Deze emotionele triggers voor uit de hand gelopen, overmatig gedrag zijn een andere overeenkomst tussen eetbuistoornis en stoornissen in het gebruik van drugs.

Mensen die verslavingen ontwikkelen tegen alcohol en drugs, vinden meestal de wens om te drinken of om drugs te gebruiken het grootst wanneer ze worden geactiveerd door negatieve gevoelens, zoals depressie en angstgevoelens, en wanneer ze problemen hebben in hun relaties met anderen, of wanneer ze vervelen zich.
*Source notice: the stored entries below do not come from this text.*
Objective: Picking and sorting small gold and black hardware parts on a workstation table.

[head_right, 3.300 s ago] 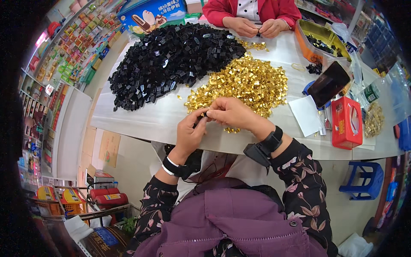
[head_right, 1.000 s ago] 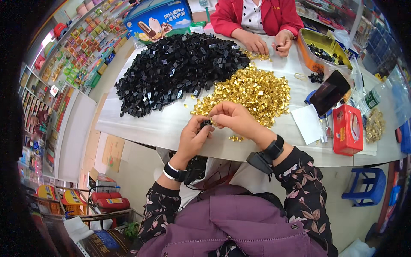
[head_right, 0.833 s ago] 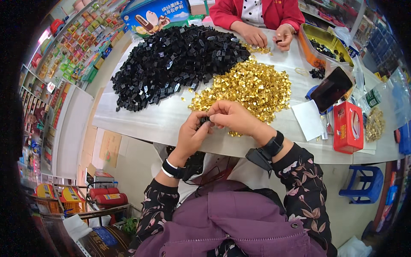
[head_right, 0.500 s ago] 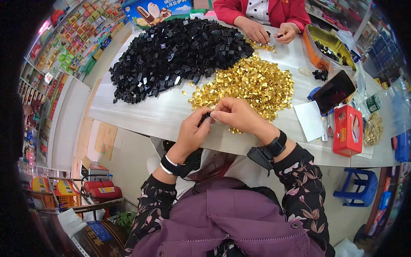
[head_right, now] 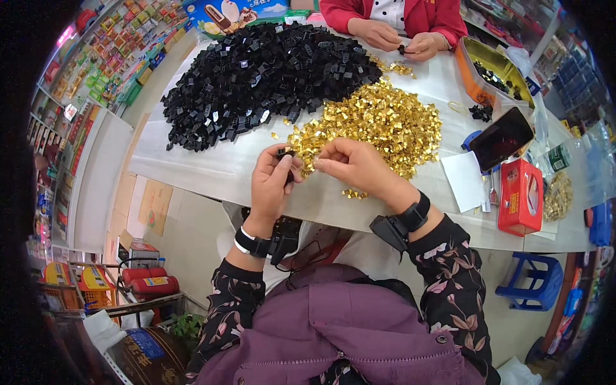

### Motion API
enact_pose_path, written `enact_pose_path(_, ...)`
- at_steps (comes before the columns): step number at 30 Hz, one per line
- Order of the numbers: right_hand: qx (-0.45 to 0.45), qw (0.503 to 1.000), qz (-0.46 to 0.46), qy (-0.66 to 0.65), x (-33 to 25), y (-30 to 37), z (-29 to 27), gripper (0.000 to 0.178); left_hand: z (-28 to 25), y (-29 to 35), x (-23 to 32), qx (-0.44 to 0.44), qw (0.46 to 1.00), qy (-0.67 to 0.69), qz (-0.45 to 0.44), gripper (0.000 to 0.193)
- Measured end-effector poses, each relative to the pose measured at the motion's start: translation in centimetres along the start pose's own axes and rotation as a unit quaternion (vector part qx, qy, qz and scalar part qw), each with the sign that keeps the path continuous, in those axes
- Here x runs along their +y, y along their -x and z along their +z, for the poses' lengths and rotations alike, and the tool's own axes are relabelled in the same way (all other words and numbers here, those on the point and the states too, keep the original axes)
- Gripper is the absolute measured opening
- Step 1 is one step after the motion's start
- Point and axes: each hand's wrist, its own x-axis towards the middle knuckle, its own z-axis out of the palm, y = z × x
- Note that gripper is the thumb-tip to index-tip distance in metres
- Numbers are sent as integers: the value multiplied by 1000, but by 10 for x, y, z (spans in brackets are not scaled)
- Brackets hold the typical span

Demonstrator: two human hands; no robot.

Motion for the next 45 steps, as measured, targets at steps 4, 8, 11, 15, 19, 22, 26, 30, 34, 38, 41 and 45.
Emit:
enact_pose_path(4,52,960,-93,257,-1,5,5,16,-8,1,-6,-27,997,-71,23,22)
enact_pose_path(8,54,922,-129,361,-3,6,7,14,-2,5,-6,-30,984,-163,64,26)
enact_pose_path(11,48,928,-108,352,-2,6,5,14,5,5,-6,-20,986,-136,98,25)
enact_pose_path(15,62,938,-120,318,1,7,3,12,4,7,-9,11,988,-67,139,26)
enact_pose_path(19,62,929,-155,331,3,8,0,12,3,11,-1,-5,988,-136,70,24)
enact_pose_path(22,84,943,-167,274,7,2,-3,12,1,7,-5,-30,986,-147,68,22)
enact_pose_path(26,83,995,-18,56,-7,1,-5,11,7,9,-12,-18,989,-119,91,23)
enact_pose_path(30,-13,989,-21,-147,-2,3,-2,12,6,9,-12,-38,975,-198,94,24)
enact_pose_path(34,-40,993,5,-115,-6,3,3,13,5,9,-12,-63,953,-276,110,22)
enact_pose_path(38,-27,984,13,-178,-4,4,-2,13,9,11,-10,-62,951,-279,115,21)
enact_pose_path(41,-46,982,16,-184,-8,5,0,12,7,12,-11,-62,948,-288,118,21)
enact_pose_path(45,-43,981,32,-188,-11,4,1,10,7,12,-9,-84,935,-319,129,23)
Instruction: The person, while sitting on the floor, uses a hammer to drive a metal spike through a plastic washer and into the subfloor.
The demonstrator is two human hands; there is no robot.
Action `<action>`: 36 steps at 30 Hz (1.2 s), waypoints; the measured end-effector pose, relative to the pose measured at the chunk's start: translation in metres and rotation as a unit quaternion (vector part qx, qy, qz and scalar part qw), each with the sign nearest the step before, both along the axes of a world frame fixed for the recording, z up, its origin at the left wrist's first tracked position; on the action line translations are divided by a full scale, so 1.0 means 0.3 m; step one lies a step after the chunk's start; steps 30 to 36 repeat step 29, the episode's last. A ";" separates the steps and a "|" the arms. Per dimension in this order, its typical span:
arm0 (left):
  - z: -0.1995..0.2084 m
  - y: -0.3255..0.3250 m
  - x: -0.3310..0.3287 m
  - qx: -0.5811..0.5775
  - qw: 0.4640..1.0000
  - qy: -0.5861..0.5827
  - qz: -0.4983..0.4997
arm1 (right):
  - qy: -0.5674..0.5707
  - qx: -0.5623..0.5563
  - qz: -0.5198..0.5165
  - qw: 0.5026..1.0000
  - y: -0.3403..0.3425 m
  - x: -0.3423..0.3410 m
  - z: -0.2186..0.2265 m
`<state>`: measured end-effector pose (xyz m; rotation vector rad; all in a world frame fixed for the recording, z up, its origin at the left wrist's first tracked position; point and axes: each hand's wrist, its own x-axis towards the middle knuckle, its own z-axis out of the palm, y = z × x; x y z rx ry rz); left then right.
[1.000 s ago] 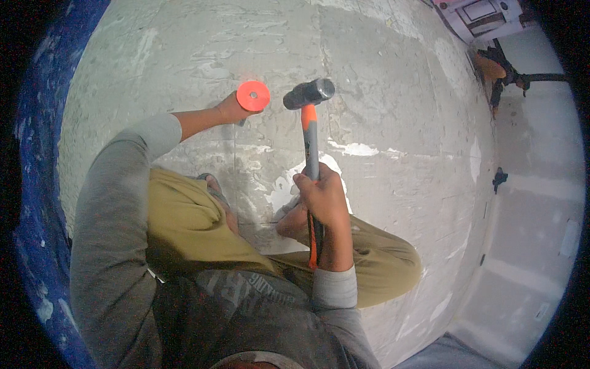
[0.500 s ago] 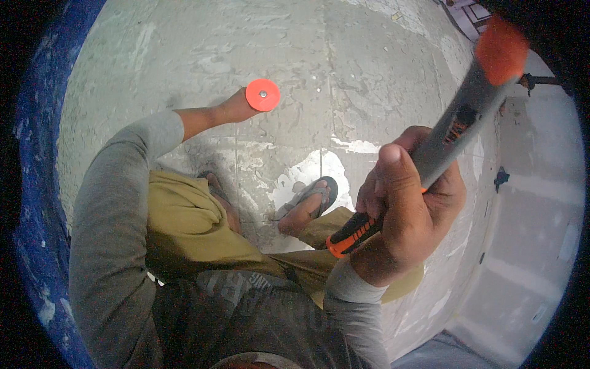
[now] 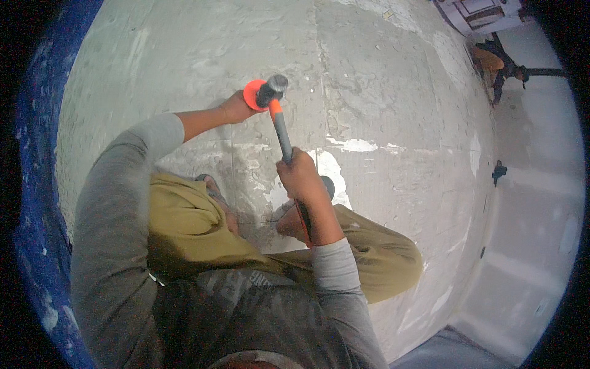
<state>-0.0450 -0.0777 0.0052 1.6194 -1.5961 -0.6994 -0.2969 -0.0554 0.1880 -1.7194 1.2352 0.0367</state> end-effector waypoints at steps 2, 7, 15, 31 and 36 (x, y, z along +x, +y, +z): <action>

Behandeling voor eetstoornis

Behandelingen voor eetbuistoornis omvatten medicijnen en psychotherapie, zoals cognitieve gedragstherapie . Zelfhulp kan ook effectief zijn. Werk samen met uw arts om de juiste behandeling voor u te vinden.

> Bronnen:

> American Psychiatric Association. Diagnostisch en statistisch handboek voor psychische stoornissen, vijfde editie (DSM-5). Arlington, VA: Author. 2013.

> Fischer, Sophia; Meyer, Andrea H .; Dremmel, Daniela; Schlup, Barbara; Munsch, Simone. Cognitieve gedragstherapie voor eetstoornis in de binge: langdurige werkzaamheid en voorspellers van langdurig behandelingssucces. Terug naar onderzoek en therapie, Vol 58, juli 2014, blz. 36-42.

> Grilo, Carlos M. White, Marney A. Masheb, Robin M. Gueorguieva, Ralitza Voorspellende zinvolle resultaten voor medicatie en zelfhulp Behandelingen voor eetstoornis in de eerstelijnszorg: de betekenis van vroege snelle respons. Tijdschrift voor raadpleging en klinische Psychologie, 26 januari 2015.

> Hudson JI, Hiripi E, Pope HG Jr en Kessler RC. (2007). De prevalentie en correlaten van eetstoornissen in de Nationale Comorbiditeit Survey Replicatie. Biological Psychiatry, 61 (3): 348-58. doi: 10.1016 / j.biopsych.2006.03.040.

> Stice E & Bohon C. (2012). Eet stoornissen. In Child and Adolescent Psychopathology, 2nd Edition, Theodore Beauchaine & Stephen Linshaw, eds. New York: Wiley.